Saturday, September 5 , 2015, 12:27 am | Fair 65.0º




After 15-Year Tale, Thrasher Books of Santa Barbara Nearing the End

One of the few remaining local book retailers, owner Karen Thrasher loses her lease and decides it's time to move on

Thrasher Books, which opened in 1997 at 827 Santa Barbara St. in Santa Barbara, soon will close its doors, after the property manager decided “to move in a different direction.”

Thrasher Books, which opened in 1997 at 827 Santa Barbara St. in Santa Barbara, soon will close its doors, after the property manager decided “to move in a different direction.”  (Alex Kacik / Noozhawk photo)

By Alex Kacik, Noozhawk Business Writer | @NoozhawkBiz |

It took Karen Thrasher 24 years to plan her business, but by the time she opened, it was just what she wanted.

The former UCSB sociology student worked at the Unicorn Bookshop in Isla Vista in 1968 until it closed four years later.
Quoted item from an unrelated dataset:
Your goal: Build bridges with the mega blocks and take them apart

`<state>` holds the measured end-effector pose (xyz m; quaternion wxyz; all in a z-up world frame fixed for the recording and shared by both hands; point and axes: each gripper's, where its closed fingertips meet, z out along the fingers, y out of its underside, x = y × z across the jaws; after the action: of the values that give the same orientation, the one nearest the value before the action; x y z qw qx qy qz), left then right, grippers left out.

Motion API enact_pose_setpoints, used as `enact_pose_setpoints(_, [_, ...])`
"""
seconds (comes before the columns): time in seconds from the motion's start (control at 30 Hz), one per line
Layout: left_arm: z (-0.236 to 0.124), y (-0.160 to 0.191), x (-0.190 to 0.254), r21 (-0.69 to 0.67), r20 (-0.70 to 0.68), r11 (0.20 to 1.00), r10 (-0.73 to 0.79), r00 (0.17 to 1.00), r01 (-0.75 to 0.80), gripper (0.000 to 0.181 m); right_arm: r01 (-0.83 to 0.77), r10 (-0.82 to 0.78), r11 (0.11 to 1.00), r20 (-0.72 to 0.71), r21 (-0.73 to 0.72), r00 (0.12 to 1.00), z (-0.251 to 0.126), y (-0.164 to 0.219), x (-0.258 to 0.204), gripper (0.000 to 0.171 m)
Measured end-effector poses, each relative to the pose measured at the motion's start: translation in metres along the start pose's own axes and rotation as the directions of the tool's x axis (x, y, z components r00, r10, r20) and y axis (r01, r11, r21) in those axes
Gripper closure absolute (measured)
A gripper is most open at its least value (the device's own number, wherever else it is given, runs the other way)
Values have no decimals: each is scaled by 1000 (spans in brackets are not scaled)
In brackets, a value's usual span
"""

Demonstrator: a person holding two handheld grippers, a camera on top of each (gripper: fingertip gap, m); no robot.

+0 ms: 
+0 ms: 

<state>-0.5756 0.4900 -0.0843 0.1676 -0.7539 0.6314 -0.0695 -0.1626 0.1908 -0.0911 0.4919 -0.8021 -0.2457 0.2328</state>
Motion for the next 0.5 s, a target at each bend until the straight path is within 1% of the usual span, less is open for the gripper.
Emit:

“At that point, I discovered that selling books was my true vocation,” said Thrasher, who has operated Thrasher Books at 827 Santa Barbara St. in Santa Barbara for the past 15 years. “I had a well-rounded general education, and selling books made a positive out of that education. There’s nothing like putting great books and information in people’s hands.”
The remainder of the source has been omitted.